Medeiros-Tuilaepa is on the Denver AAPI Commission and asked other leaders from the community to create a nonprofit advising the process of replacing that plaque and envisioning a new Chinatown. Martinez and Wei are also a part of the group. One of their initial goals is to provide accurate information with markers at three different locations. The first will take the place of the current plaque at 20th & Blake, they want to replace it and send the original to History Colorado. Another would go around 18th & Wazee, where the riot began, while the third would honor the death of Look Young, the one riot death of official record on Arapahoe Street & 19th.

“The start of the riot was a group of men walking into a bar and intentionally trying to instigate a fight with a couple of Asian people who were playing pool,” Martinez explained. “These people had a bigger intent though, they didn’t just want to start fight, they really just wanted to raise hell.”

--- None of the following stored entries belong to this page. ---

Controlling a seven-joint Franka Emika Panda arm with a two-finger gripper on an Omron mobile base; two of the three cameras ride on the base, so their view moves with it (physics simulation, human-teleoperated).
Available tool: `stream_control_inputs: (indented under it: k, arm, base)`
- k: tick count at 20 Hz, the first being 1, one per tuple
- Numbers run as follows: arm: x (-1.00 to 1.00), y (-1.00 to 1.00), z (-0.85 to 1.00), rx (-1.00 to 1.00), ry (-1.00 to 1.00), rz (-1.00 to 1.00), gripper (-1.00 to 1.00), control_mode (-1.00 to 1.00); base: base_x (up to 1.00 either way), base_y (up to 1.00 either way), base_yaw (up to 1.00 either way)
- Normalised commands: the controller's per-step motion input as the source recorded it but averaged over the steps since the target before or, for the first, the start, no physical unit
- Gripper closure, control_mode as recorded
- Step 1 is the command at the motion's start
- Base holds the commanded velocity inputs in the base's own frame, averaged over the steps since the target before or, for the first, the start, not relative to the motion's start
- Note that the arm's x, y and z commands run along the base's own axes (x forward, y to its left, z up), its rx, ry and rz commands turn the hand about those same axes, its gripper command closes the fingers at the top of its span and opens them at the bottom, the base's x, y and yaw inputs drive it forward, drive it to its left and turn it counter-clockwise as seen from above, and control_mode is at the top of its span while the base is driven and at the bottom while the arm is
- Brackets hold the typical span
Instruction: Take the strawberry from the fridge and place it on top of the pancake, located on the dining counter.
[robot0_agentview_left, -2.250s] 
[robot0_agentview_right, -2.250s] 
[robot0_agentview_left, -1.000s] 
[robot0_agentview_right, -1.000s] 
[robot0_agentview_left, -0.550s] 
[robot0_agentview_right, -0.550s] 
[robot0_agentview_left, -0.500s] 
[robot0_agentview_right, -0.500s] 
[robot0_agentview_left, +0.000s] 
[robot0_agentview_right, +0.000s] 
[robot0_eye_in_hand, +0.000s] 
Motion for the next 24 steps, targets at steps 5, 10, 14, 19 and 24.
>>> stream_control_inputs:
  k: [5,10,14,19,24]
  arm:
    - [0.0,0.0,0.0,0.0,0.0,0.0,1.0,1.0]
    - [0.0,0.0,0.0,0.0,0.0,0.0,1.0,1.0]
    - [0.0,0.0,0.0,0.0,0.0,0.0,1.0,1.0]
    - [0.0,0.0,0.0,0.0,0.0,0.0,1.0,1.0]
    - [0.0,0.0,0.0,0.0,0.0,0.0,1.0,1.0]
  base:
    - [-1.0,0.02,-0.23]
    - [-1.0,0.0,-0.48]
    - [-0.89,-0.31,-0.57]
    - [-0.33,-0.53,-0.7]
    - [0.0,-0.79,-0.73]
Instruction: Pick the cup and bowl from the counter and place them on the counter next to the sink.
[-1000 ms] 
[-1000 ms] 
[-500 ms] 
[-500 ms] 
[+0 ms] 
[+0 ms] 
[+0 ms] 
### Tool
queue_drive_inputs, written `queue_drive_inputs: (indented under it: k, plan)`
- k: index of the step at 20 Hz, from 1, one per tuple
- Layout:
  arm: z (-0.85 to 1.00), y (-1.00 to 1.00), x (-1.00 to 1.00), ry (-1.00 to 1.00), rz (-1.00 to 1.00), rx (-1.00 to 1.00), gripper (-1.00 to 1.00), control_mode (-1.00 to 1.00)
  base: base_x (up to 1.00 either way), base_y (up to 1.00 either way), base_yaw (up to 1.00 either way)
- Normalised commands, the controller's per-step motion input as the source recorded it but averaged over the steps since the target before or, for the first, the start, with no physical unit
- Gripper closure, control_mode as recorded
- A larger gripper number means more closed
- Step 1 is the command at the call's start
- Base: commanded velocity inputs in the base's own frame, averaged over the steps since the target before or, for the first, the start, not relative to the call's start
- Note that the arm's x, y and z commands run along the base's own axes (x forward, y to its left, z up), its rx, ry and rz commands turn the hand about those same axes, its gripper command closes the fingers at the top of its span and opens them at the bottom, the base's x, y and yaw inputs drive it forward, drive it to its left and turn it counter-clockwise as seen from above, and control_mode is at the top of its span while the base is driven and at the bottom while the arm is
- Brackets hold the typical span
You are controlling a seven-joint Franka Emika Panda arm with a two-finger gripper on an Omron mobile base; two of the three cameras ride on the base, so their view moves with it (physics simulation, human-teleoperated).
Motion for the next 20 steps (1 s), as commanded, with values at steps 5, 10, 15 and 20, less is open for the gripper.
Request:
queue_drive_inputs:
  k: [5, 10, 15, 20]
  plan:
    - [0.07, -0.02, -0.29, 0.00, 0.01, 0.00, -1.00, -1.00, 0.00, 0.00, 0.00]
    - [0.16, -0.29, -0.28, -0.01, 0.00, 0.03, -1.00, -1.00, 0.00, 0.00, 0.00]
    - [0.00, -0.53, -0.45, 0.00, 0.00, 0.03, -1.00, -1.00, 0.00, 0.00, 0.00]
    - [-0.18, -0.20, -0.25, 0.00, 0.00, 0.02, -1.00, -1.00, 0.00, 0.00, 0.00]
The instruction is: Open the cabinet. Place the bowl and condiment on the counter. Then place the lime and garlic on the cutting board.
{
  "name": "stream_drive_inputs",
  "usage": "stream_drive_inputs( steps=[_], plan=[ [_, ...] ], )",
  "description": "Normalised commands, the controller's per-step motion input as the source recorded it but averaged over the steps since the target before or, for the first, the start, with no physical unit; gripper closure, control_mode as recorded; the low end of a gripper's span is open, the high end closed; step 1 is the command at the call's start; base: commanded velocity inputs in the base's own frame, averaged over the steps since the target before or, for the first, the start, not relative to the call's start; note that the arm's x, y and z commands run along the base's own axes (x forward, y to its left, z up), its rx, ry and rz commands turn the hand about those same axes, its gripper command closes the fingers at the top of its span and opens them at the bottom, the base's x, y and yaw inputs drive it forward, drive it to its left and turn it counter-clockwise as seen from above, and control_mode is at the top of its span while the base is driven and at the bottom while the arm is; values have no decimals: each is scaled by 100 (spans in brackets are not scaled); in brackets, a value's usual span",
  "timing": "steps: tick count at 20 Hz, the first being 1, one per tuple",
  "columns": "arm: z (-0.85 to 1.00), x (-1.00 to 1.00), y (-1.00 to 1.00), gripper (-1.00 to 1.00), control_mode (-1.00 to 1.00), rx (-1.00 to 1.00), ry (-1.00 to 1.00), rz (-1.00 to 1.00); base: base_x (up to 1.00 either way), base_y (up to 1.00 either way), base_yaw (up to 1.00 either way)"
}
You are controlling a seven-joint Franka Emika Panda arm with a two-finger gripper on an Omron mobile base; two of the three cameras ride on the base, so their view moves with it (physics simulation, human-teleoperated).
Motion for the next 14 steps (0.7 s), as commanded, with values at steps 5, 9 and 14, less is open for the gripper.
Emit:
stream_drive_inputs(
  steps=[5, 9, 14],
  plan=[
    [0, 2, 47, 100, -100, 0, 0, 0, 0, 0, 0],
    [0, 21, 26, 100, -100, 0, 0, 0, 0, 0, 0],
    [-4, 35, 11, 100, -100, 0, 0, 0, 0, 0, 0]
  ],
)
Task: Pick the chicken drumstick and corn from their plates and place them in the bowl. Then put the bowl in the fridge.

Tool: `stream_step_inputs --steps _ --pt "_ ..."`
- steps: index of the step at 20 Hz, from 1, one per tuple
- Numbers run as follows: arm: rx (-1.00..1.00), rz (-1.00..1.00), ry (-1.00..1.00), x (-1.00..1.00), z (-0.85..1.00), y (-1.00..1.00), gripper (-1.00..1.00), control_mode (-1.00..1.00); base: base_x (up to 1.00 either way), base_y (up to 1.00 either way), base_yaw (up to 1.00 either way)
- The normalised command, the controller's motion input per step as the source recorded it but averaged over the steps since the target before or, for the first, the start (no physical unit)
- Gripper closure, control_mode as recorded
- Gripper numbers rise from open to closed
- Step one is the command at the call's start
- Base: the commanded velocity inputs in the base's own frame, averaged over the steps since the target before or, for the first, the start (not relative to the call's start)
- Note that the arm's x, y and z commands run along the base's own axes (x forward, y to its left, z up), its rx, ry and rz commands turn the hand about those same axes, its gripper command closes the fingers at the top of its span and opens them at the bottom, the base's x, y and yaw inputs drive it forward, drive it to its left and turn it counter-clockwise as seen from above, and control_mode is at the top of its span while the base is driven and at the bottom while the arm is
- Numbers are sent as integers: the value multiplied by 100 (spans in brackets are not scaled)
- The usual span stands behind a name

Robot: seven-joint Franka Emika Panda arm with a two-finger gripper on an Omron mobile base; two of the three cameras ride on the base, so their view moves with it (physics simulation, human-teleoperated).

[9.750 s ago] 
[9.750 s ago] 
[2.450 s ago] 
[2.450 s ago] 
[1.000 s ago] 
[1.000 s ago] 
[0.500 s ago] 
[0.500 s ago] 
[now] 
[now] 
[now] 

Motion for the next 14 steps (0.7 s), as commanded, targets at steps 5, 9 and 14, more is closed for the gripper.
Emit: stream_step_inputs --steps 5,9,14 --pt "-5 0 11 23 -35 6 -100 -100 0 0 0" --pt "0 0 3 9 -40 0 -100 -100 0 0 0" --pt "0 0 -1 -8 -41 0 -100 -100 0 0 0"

The arrival of Chinese immigrants in the region is often tied to the expansion of the railroad system across the country including this part of the West. But experts say they were likely here even before that. For 30 years, Chinatown was a lively part of the city providing a mix of businesses and services. Chinese goods from the East including tea and silk were available, laundromats and restaurants were in the neighborhood as well. But gambling, opium dens and prostitution were also a presence. These operations cast a shadow on the place and the people who lived there.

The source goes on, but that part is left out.